『雑草が教えてくれた日本文化史 : したたかな民族性の由来』

作成者
稲垣 栄洋 著
出版者
エイアンドエフ
刊年
2017.10

 植物が茂る季節です。みなさんは雑草と聞いて、どんなイメージをお持ちでしょうか。『広辞苑』第7版によると、「雑草」は、「自然に生えるいろいろな草。また、農耕地で目的の栽培植物以外に生える草。たくましい生命力のたとえに使うことがある。」とあります。外国人にとって雑草は邪魔者以外の何物でもなく、良いイメージは全くないのだそうです。しかし日本では、戦国武将が家紋に雑草をあしらっていたり、「雑草魂」といった流行語があったように、雑草には良いイメージもあります。

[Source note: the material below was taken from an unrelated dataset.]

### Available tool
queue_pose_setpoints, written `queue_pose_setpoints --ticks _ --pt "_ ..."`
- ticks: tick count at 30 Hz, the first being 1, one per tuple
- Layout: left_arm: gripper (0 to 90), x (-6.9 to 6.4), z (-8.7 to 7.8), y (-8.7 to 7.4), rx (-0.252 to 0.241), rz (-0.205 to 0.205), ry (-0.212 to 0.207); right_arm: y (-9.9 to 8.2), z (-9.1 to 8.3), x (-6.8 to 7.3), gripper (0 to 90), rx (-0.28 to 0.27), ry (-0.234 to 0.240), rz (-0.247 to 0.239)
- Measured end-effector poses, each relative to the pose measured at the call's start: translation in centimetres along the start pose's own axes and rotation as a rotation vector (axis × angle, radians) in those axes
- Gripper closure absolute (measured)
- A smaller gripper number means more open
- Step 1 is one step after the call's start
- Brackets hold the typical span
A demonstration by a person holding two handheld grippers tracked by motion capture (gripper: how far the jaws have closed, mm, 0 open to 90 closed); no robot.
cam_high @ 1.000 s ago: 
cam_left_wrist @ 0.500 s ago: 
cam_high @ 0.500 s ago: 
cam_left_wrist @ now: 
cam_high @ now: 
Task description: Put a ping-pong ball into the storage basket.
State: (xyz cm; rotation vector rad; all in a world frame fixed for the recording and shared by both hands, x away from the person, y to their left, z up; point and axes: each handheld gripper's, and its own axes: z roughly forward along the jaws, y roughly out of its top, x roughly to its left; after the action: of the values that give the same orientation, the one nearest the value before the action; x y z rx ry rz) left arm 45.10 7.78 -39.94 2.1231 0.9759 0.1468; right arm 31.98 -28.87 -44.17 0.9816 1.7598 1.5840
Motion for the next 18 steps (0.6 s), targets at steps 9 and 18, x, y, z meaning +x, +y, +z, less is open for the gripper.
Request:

 古来、日本の農業は雑草との闘いといわれるほど、温暖湿潤の日本は雑草の繁殖が盛んで、その駆除にかける労力は非常に大きいものでした。それなのに、どうして日本人は雑草に良いイメージや愛着を持っているのでしょうか。この本は、そういった疑問をもった雑草生態学者が、植物や雑草という視点から、欧米と日本を比較した日本人論です。
 日本の自然は豊かです。しかし、自然の強大な力は恵みである一方、自然災害など大きな脅威でもありました。そのなかで、人々は自然に逆らうことなく、自然の力を利用する知恵を発達させてきました。そういった点で、日本人は雑草によく似ていると著者はいいます。雑草は踏まれたり、草取りをされるような過酷な場所でひっそりと生き続けます。強い植物が生えることのできないような環境に適応して、特殊な進化を遂げた植物、それが「雑草」なのだといいます。「大きな力に逆らわず、しなやかに受け流す、そして、その逆境を力に変える。」これが雑草の戦略であり、その姿は、大きな変化を乗り越えてきた日本人の姿をまさに連想させるというのです。
 雑草だけでなく植物や自然について新たな視点をくれるとともに、日本人について改めて考えさせてくれる一冊です。